Track A is the facilitator. It conducts a 25-minute adaptive conversation with the candidate. It asks questions, follows up on interesting answers, probes areas of weakness, and adjusts difficulty based on demonstrated skill level. Track A's job is to elicit the richest possible evidence of how someone actually thinks about and works with AI. It does not score anything.

Track B is the evaluator. It receives the full conversation transcript and independently scores every response against 11 criteria across 5 dimensions. Track B never interacts with the candidate. It scores based on observed evidence: what the candidate said, what reasoning they demonstrated, and what behaviors they exhibited.

This separation matters because it eliminates the tension between making the candidate comfortable and maintaining scoring rigor. Track A can be encouraging and conversational. Track B can be ruthlessly analytical. Neither compromises the other.

The Five Dimensions

Every assessment produces scores across five dimensions, each weighted to reflect its impact on real-world AI-assisted work:

  • Prompting & Communication (23%) — Can they communicate effectively with AI systems? Not template memorization, but intentional, adaptive communication.
  • Critical Thinking (22%) — Can they evaluate AI outputs with rigor? Do they know when to trust and when to verify?
  • Technical Understanding (20%) — Do they have a working mental model of how AI systems behave? Not academic depth, but useful intuition.
  • Workflow & Application (25%) — Have they integrated AI into structured, repeatable workflows? This is the highest-weighted dimension because it is where value is created.
  • Safety & Responsibility (10%) — Do they consider failure modes, data privacy, and ethical implications? A threshold dimension — low scores here are disqualifying regardless of other strengths.
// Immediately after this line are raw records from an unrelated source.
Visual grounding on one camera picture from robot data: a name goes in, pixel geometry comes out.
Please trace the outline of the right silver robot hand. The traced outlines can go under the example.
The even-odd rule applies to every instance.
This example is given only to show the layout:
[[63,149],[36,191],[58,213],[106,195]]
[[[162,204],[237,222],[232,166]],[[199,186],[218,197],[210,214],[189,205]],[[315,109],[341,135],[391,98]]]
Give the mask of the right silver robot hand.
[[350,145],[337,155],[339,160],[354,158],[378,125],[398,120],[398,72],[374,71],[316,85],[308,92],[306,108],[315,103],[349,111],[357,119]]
Each dimension contains two or three criteria, for a total of 11 scored independently on a 1–10 scale. Scores map to five proficiency bands: Novice (1–2), Developing (3–4), Competent (5–6), Proficient (7–8), Expert (9–10).

For a complete breakdown of what each criterion measures at each level, see The AISA Rubric.

What Makes the Conversation Adaptive

Track A does not follow a fixed script. It adapts based on what the candidate demonstrates.

If a developer shows strong prompt engineering early, Track A shifts to harder territory: context window management, multi-step workflows, edge case handling. If a product manager mentions safety considerations unprompted, Track A probes the depth of that awareness instead of asking introductory safety questions.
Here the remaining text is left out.